My son continues his juken studies, preparing for the difficult high school entrance exams he’ll be taking early next year. Watching my fifteen-year-old son study in his room for hours then attend evening classes at a juku school until 10 pm fills me with pride as a father, and I wonder if the Japan-obsessed teenagers I meet at anime conventions would want to live here if they had to study like that. (Of course he doesn’t have to work so hard, as there are easy-to-enter municipal and private high schools available to him — he’s just pushing himself to get into a high school with an excellent science program since that’s what he’s interested in.) Truth be told, we’ve told him he’s going to the U.S. for college so Japanese high school doesn’t matter that much, yet he wants to go to a good high school even though it means way more work and also leaving all his friends and his girlfriend forever. (Could you make such a grown-up decision age age 15?)

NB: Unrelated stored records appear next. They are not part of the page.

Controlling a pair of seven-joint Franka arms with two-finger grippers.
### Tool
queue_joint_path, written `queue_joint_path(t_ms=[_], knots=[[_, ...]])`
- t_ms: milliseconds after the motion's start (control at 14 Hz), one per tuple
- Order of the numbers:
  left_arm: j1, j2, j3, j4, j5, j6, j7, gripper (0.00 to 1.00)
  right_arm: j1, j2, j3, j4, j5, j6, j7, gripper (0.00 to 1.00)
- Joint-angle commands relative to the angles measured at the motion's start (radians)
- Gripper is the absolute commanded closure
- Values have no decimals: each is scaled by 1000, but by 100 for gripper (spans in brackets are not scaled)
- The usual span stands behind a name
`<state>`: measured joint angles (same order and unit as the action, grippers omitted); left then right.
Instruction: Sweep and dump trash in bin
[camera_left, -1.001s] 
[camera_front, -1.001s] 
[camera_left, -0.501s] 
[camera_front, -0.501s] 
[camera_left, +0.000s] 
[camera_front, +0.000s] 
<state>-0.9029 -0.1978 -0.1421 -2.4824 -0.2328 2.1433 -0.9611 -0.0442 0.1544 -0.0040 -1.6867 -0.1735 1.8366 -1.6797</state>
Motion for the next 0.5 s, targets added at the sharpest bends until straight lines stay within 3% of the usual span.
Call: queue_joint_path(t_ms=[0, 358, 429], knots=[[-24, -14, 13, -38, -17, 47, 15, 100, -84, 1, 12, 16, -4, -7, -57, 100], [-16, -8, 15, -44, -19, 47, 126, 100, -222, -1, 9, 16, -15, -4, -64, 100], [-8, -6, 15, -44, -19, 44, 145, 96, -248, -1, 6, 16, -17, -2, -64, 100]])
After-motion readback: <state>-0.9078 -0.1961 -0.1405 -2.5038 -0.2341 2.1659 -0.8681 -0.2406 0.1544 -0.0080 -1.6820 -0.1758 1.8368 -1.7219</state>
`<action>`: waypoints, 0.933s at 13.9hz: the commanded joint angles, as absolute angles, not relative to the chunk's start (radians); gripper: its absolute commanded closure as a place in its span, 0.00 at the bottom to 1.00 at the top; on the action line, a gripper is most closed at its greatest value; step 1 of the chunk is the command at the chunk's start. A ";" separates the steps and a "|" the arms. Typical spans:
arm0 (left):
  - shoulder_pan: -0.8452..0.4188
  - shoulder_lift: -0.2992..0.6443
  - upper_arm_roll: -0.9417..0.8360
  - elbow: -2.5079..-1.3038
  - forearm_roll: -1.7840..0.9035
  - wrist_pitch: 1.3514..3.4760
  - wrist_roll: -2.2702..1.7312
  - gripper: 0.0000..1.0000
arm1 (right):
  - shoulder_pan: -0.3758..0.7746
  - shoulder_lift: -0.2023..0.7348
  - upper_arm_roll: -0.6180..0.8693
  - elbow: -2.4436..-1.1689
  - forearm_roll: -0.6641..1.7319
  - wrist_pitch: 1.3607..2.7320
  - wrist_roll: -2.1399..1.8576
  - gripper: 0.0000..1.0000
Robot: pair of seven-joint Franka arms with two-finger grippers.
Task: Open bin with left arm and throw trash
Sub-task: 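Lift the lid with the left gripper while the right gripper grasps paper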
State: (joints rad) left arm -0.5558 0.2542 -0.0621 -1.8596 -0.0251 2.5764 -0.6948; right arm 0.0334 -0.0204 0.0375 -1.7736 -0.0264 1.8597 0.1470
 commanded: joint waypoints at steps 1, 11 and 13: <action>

As an outsider to Japanese culture, it’s been interesting for me to observe the year-long process of high school entrance-exam preparation, which is a scaled down version of the “test hell” that high school students wanting to attend university must pass through. One aspect of the process that was strange to me was hensachi, a number determined through a complex calculation of students’ test scores that gives their standard deviation value, essentially is a number indicating their absolute academic ranking. If a student wants to go to Waseda University he’ll need a hensachi number of 72, while a junior high school student looking to attend the famous Ochanomizu University Attached Girl’s High School would need a number of 67. It’s amazing that a person’s life can be determined by a simple number.
My son is studying hard, a lot hardre than I did at his age.